#### [WHAT THE TASK ASKS]
A word-for-word reproduction of the data below is needed, with no pictures in it.

#### [RECORDS PROVIDED]
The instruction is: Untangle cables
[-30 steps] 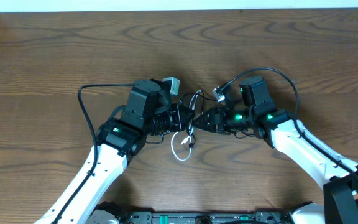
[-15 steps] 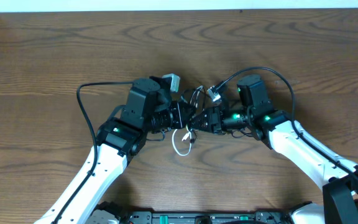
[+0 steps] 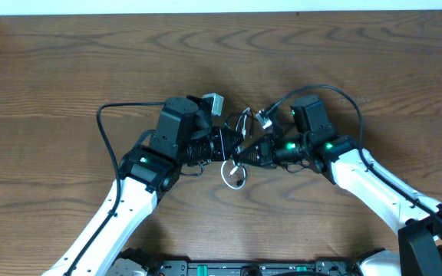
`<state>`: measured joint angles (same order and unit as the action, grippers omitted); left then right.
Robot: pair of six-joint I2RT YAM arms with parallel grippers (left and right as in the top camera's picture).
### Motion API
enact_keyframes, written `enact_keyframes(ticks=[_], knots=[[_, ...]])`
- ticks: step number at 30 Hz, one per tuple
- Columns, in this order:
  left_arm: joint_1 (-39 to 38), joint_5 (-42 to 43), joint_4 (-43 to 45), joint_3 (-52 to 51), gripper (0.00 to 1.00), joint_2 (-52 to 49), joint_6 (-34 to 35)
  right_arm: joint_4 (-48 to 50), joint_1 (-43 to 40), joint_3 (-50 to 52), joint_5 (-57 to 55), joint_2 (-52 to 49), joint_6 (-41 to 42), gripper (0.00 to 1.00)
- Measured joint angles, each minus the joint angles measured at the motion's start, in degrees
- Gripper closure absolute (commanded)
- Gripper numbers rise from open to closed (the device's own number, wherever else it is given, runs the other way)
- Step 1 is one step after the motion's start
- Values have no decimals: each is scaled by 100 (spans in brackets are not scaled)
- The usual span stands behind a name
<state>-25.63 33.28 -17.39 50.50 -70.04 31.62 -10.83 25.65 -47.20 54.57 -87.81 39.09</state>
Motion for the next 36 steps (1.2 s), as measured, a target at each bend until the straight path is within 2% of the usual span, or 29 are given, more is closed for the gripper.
enact_keyframes(ticks=[4, 8, 14, 16, 18, 21, 31, 36], knots=[[-7, 2, -111, -2, 92, -7, -17, -1029, 0, -2, -1019, 0, -245, 99], [-9, -2, -59, -2, 92, -9, -17, -2090, 4, 11, -2865, -9, -400, 99], [-9, -7, -63, -2, 92, -9, -17, -2518, 0, 13, -4968, -17, -483, 98], [-9, -7, -61, -2, 92, -9, -17, -2411, 0, 13, -5272, -17, -511, 89], [-9, -7, -63, -2, 92, -9, -17, -2170, -2, 13, -5141, -20, -654, 73], [-9, -9, -66, -2, 92, -9, -17, -1679, 0, 13, -4406, -20, -857, 65], [-9, 157, -35, -2, 92, -9, -17, -92, 2, 13, -1360, -22, -1036, 60], [-9, 739, 319, -2, 92, -9, -79, 256, 2, 11, -787, -22, -1051, 58]])
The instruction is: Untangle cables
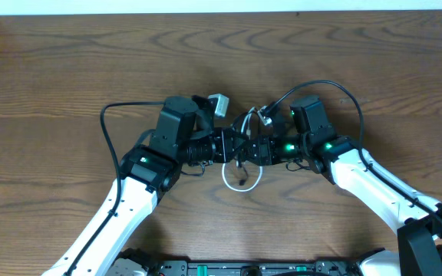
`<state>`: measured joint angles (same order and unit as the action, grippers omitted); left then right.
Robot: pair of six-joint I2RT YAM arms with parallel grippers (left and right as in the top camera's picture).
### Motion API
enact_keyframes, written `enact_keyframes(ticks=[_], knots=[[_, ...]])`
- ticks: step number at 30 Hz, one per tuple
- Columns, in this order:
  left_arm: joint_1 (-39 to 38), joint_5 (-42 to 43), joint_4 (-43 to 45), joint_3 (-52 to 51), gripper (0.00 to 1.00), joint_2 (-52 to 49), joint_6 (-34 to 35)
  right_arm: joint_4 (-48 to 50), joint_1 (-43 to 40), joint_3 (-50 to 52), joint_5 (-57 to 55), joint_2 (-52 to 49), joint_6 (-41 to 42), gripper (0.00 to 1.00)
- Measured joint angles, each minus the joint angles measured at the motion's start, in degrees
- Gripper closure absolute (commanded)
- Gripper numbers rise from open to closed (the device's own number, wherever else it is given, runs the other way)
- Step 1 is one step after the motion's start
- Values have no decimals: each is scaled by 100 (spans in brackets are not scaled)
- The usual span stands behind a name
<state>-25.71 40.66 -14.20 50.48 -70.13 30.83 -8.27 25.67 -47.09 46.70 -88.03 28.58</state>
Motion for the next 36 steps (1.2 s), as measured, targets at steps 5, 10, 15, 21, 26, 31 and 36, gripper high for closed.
enact_keyframes(ticks=[5, 10, 15, 21, 26, 31, 36], knots=[[0, 743, 584, 0, 92, 0, -63, 26, 0, 0, -216, 2, -4, 63], [4, 1043, 758, 0, 92, -9, -66, -299, 4, -4, -793, 2, -39, 76], [210, 1071, 708, -52, 92, -94, -68, -1484, 37, -79, -1989, 33, -57, 60], [664, 1182, 490, -138, 92, -111, -98, -2553, 72, -122, -3906, 70, -59, 51], [1189, 1268, 260, -138, 92, -111, -205, -2848, 44, -66, -5259, 55, -59, 50], [1646, 1309, -192, -125, 92, -90, -496, -2861, -157, -37, -5781, 28, -59, 50], [2184, 1314, -529, -120, 92, -85, -826, -2970, -485, -35, -5956, 28, -59, 50]])
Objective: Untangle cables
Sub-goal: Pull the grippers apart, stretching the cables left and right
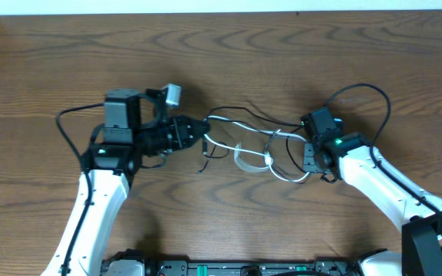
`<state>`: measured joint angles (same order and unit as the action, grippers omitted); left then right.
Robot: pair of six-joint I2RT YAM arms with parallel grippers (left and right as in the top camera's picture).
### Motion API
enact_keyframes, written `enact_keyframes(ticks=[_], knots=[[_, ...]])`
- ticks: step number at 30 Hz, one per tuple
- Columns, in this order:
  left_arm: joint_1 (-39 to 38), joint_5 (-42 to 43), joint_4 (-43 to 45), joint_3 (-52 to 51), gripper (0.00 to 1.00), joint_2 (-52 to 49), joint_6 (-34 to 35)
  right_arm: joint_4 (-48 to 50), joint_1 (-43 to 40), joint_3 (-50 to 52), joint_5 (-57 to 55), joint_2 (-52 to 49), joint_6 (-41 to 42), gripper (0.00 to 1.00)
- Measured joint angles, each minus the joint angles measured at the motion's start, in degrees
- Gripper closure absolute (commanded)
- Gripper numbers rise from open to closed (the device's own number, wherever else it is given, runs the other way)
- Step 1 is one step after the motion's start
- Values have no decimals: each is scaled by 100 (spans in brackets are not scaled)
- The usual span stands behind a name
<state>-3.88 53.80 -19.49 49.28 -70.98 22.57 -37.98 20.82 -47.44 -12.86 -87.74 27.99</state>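
A tangle of thin black and white cables (253, 142) lies stretched across the middle of the table between the two arms. The white cable (245, 159) forms loops near the centre and sags toward the right. A black strand (244, 113) arcs over the top, and a loose black end (206, 165) hangs down at the left. My left gripper (199, 131) points right and is shut on the bundle's left end. My right gripper (307, 149) is shut on the right end, its fingers mostly hidden under the wrist.
The wooden table (221, 54) stretches back to a white wall edge. A black lead with a silver plug (172, 93) loops off the left wrist, and another black lead (363, 92) arcs behind the right wrist.
Both grippers have moved apart, the left far to the left and the right to the right. The cables, bunched between them before, are now drawn out into a long spread with open loops.
The grippers first met at the table's centre with the small tangle between their tips and a white loop hanging below. They stayed tip to tip there while the loop changed shape. Now they stand wide apart with the cables stretched between them.
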Motion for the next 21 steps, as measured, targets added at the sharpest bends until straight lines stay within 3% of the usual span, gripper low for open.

#### [OUTPUT FOR THIS TASK]
The instruction is: Untangle cables
[-30 steps] 
[-15 steps] 
[+0 steps] 
`<state>`: measured joint angles (same order and unit as the action, grippers omitted); left then right.
Robot: pair of six-joint I2RT YAM arms with parallel grippers (left and right as in the top camera's picture).
### Motion API
enact_keyframes, written `enact_keyframes(ticks=[_], knots=[[_, ...]])`
- ticks: step number at 30 Hz, one per tuple
- Columns, in this order:
  left_arm: joint_1 (-39 to 38), joint_5 (-42 to 43), joint_4 (-43 to 45), joint_3 (-52 to 51), gripper (0.00 to 1.00), joint_2 (-52 to 49), joint_6 (-34 to 35)
  right_arm: joint_4 (-48 to 50), joint_1 (-43 to 40), joint_3 (-50 to 52), joint_5 (-57 to 55), joint_2 (-52 to 49), joint_6 (-41 to 42), gripper (0.00 to 1.00)
- Measured joint angles, each minus the joint angles measured at the motion's start, in degrees
- Gripper closure absolute (commanded)
- Gripper numbers rise from open to closed (the device's own number, wherever else it is given, runs the other way)
- Step 1 is one step after the motion's start
- Values have no decimals: each is scaled by 100 (spans in brackets are not scaled)
- The usual span stands behind a name
<state>-25.63 33.28 -17.39 50.50 -70.04 31.62 -10.83 25.65 -47.20 54.57 -87.81 39.09</state>
Motion for the next 36 steps (1.2 s), as measured, a target at each bend until the straight path is within 2% of the usual span, or 29 are given, more is closed for the gripper.
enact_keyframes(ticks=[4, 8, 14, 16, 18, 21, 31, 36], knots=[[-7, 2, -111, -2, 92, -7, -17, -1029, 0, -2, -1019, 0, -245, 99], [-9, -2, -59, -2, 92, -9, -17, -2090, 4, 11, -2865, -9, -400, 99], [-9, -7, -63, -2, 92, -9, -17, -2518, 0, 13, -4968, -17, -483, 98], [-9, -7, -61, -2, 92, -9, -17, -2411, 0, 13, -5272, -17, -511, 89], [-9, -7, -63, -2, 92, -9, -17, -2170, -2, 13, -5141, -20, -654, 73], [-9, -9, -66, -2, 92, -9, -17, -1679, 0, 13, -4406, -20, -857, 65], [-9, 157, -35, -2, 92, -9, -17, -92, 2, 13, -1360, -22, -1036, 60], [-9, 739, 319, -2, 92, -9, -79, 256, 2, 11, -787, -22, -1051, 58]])
The instruction is: Untangle cables
`<state>`: measured joint angles (same order and unit as the action, grippers omitted); left then right.
Robot: pair of six-joint I2RT YAM arms with parallel grippers (left and right as in the top camera's picture).
### Motion API
enact_keyframes, written `enact_keyframes(ticks=[_], knots=[[_, ...]])`
- ticks: step number at 30 Hz, one per tuple
- Columns, in this order:
  left_arm: joint_1 (-39 to 38), joint_5 (-42 to 43), joint_4 (-43 to 45), joint_3 (-52 to 51), gripper (0.00 to 1.00), joint_2 (-52 to 49), joint_6 (-34 to 35)
  right_arm: joint_4 (-48 to 50), joint_1 (-43 to 40), joint_3 (-50 to 52), joint_5 (-57 to 55), joint_2 (-52 to 49), joint_6 (-41 to 42), gripper (0.00 to 1.00)
- Measured joint angles, each minus the joint angles measured at the motion's start, in degrees
- Gripper closure absolute (commanded)
- Gripper numbers rise from open to closed (the device's own number, wherever else it is given, runs the other way)
- Step 1 is one step after the motion's start
- Values have no decimals: each is scaled by 100 (spans in brackets are not scaled)
- The usual span stands behind a name
<state>-25.71 40.66 -14.20 50.48 -70.13 30.83 -8.27 25.67 -47.09 46.70 -88.03 28.58</state>
Motion for the next 36 steps (1.2 s), as measured, targets at steps 5, 10, 15, 21, 26, 31 and 36, gripper high for closed.
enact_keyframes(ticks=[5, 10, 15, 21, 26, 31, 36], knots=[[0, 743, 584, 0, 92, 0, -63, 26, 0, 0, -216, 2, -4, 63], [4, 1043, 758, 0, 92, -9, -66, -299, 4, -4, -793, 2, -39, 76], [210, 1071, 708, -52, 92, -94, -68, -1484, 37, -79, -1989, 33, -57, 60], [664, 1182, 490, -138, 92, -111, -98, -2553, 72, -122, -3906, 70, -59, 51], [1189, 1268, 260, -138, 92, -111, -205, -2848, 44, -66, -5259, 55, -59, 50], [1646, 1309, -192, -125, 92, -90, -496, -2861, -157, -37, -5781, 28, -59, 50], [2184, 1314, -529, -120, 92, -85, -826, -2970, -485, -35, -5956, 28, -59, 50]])
Objective: Untangle cables
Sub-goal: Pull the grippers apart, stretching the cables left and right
`<state>`: measured joint angles (same order and unit as the action, grippers omitted); left then right.
Robot: pair of six-joint I2RT YAM arms with parallel grippers (left and right as in the top camera's picture).
### Motion API
enact_keyframes, written `enact_keyframes(ticks=[_], knots=[[_, ...]])`
- ticks: step number at 30 Hz, one per tuple
- Columns, in this order:
  left_arm: joint_1 (-39 to 38), joint_5 (-42 to 43), joint_4 (-43 to 45), joint_3 (-52 to 51), gripper (0.00 to 1.00), joint_2 (-52 to 49), joint_6 (-34 to 35)
  right_arm: joint_4 (-48 to 50), joint_1 (-43 to 40), joint_3 (-50 to 52), joint_5 (-57 to 55), joint_2 (-52 to 49), joint_6 (-41 to 42), gripper (0.00 to 1.00)
- Measured joint angles, each minus the joint angles measured at the motion's start, in degrees
- Gripper closure absolute (commanded)
- Gripper numbers rise from open to closed (the device's own number, wherever else it is given, runs the other way)
- Step 1 is one step after the motion's start
- Values have no decimals: each is scaled by 100 (spans in brackets are not scaled)
- The usual span stands behind a name
<state>-3.88 53.80 -19.49 49.28 -70.98 22.57 -37.98 20.82 -47.44 -12.86 -87.74 27.99</state>
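A tangle of thin black and white cables (253, 142) lies stretched across the middle of the table between the two arms. The white cable (245, 159) forms loops near the centre and sags toward the right. A black strand (244, 113) arcs over the top, and a loose black end (206, 165) hangs down at the left. My left gripper (199, 131) points right and is shut on the bundle's left end. My right gripper (307, 149) is shut on the right end, its fingers mostly hidden under the wrist.
The wooden table (221, 54) stretches back to a white wall edge. A black lead with a silver plug (172, 93) loops off the left wrist, and another black lead (363, 92) arcs behind the right wrist.
Both grippers have moved apart, the left far to the left and the right to the right. The cables, bunched between them before, are now drawn out into a long spread with open loops.
The grippers first met at the table's centre with the small tangle between their tips and a white loop hanging below. They stayed tip to tip there while the loop changed shape. Now they stand wide apart with the cables stretched between them.
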Motion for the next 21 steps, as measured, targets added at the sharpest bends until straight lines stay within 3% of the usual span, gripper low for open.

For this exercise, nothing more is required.